Sushi terroryzm w Japonii
Incydent spowodował gwałtowny spadek akcji Sushiro i innych podobnych restauracji będących dla wielu wizytówką kultury kulinarnej Japonii. "Skłonił też przedsiębiorstwa do ponownego przemyślenia, w jaki sposób serwują swoje dania" - informuje we wtorek brytyjski "Guardian". Początkowo restauracje starały się zaradzić problemowi, ograniczając dostęp do sosów czy czystych szklanek. Sieć Kura Sushi zapowiedziała ponadto, że wprowadzi kamery wyposażone w sztuczną inteligencję do monitorowania stołów w swoich restauracjach. Jednak nie rozwiązało to problemu i niektóre restauracje zaczęły decydować się na ostateczność i wyłączenie swoich słynnych taśm.
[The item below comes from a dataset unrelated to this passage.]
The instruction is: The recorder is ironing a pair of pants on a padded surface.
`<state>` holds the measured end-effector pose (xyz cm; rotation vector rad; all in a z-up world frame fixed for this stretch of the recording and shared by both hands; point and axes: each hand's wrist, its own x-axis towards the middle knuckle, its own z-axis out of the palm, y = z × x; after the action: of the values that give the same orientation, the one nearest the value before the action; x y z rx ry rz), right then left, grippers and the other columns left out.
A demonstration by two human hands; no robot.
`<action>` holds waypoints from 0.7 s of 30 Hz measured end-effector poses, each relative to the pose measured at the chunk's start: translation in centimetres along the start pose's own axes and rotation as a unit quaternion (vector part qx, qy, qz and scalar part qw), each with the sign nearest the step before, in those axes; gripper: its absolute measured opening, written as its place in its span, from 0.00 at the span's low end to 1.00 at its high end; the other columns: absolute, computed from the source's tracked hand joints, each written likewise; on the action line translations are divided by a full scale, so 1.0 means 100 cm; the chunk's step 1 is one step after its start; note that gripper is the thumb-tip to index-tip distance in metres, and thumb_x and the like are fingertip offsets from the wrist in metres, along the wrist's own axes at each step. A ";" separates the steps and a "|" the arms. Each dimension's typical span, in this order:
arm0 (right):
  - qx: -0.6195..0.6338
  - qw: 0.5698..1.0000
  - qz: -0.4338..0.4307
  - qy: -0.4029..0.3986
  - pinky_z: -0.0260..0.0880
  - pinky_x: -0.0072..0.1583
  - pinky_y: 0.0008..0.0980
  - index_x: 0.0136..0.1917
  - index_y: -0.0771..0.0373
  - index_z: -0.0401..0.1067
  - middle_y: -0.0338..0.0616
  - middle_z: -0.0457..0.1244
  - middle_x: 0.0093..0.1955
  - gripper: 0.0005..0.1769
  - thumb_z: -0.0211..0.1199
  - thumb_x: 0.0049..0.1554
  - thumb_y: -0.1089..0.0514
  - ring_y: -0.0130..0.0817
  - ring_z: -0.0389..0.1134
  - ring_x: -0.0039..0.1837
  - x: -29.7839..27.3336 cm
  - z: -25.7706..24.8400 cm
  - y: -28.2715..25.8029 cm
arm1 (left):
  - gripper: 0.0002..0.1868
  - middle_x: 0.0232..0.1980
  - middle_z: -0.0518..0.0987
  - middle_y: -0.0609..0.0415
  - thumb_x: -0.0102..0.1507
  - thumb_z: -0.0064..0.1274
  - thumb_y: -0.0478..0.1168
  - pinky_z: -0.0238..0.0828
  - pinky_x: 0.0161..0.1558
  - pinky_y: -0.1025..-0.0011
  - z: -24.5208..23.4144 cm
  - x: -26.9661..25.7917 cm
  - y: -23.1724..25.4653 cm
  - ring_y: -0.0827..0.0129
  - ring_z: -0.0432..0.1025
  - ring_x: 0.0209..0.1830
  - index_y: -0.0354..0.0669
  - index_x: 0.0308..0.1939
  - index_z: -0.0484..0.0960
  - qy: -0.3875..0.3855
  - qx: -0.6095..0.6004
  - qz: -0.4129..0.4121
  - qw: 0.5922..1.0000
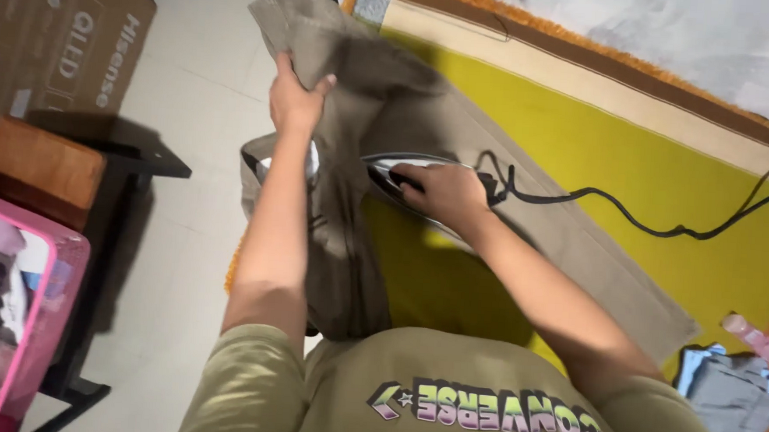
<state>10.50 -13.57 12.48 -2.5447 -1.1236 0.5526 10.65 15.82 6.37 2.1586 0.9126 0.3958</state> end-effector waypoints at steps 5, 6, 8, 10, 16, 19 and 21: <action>-0.047 0.998 0.024 -0.017 0.73 0.47 0.49 0.65 0.31 0.72 0.45 0.70 0.45 0.22 0.59 0.58 0.38 0.51 0.73 0.44 -0.027 -0.011 0.012 | 0.31 0.52 0.82 0.39 0.60 0.66 0.49 0.71 0.53 0.53 0.004 0.000 0.001 0.43 0.76 0.54 0.45 0.63 0.70 0.025 -0.036 0.027 0.999; -0.059 0.997 0.035 -0.017 0.74 0.45 0.48 0.66 0.30 0.72 0.46 0.70 0.45 0.22 0.59 0.58 0.38 0.51 0.73 0.42 -0.032 -0.008 0.011 | 0.27 0.53 0.83 0.39 0.64 0.63 0.48 0.72 0.54 0.55 0.005 -0.002 -0.002 0.44 0.77 0.54 0.45 0.63 0.72 0.030 -0.075 0.049 0.996; -0.089 0.995 0.046 0.013 0.74 0.43 0.48 0.65 0.31 0.73 0.47 0.69 0.44 0.21 0.60 0.58 0.38 0.50 0.73 0.41 -0.003 -0.009 0.016 | 0.23 0.53 0.82 0.40 0.66 0.61 0.47 0.72 0.55 0.57 0.010 -0.003 -0.001 0.45 0.77 0.54 0.43 0.62 0.74 0.045 -0.093 0.089 0.991; -0.119 0.990 0.055 0.046 0.74 0.40 0.48 0.64 0.32 0.74 0.49 0.69 0.44 0.20 0.61 0.58 0.38 0.50 0.72 0.41 0.025 -0.010 0.027 | 0.20 0.54 0.82 0.40 0.69 0.58 0.45 0.73 0.56 0.58 0.009 -0.005 0.007 0.46 0.77 0.54 0.42 0.61 0.75 0.062 -0.109 0.132 0.983; -0.049 0.988 0.096 0.109 0.73 0.47 0.49 0.63 0.35 0.76 0.48 0.71 0.46 0.19 0.63 0.59 0.39 0.50 0.73 0.46 0.039 -0.030 0.028 | 0.14 0.52 0.81 0.43 0.71 0.54 0.41 0.73 0.52 0.60 0.000 -0.018 0.036 0.47 0.75 0.51 0.39 0.58 0.79 0.111 -0.108 0.195 0.968; -0.017 0.999 0.045 0.021 0.73 0.45 0.49 0.61 0.35 0.76 0.45 0.72 0.49 0.24 0.65 0.51 0.38 0.50 0.73 0.45 0.014 -0.019 0.014 | 0.13 0.50 0.79 0.43 0.72 0.51 0.39 0.74 0.51 0.60 0.003 -0.022 0.035 0.49 0.75 0.49 0.39 0.59 0.78 0.132 -0.135 0.190 0.963; -0.061 0.998 -0.017 -0.013 0.74 0.47 0.48 0.65 0.37 0.73 0.46 0.72 0.44 0.26 0.63 0.55 0.34 0.49 0.73 0.46 0.007 -0.007 0.014 | 0.14 0.50 0.78 0.45 0.72 0.50 0.39 0.73 0.50 0.59 0.013 -0.022 0.024 0.48 0.75 0.48 0.41 0.61 0.77 0.138 -0.098 0.146 0.975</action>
<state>12.15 -14.08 12.34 -2.6238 -1.2422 0.5240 11.02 12.45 7.30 2.0876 0.6663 0.9133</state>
Decyzję taką podjęła już sieć Choshimaru. Jak przekazała, taśmy z jedzeniem we wszystkich należących do niej 63 restauracjach wkrótce zostaną unieruchomione, a jedzenie będzie serwowane wyłącznie prosto do stolików. Ograniczenie działania taśm zapowiedziała także będąca liderem branży sieć Sushiro. Jedzenie ma być w jej restauracjach zamawiane teraz za pośrednictwem ekranów dotykowych i dostarczane do stolików specjalną "ekspresową taśmą" minimalizując ryzyko, że ktoś będzie dotykał nie swojego jedzenia.
- Wielu klientów skarży się, że już nam nie ufają lub nie chcą chodzić do restauracji sushi z taśmą - przyznaje cytowany przez "Mainichi Shimbun" Hiroyuki Okamoto, odpowiadający za PR sieci Kura Sushi. Jak zaznaczył, obecny "kryzys" dotyka "całą branżę restauracji z przenośnikiem taśmowym". Gruntowne zmiany w japońskich restauracjach są odpowiedzią na "kłopoty spowodowane przez małą liczbę bezmyślnych jednostek" i "zmieniają sposób, w jaki ludzie jedzą niedrogie i popularne dania w restauracjach w całym kraju", ocenia gazeta "Yomiuri Shimbun".
Jednocześnie jednak komentatorzy zwracają uwagę, że likwidacja serwowania jedzenia na krążących po lokalu taśmach odbierze słynnym japońskim restauracjom ich znak rozpoznawczy i w rezultacie zamieni je w całkiem zwyczajne restauracje. A koniec słynnych restauracji z taśmami z sushi byłby ciosem nie tylko w kulturę kulinarną Japonii, ale też jej gospodarkę. Wartość tego typu restauracji w Japonii w 2021 roku szacowano na 5,4 mld dolarów.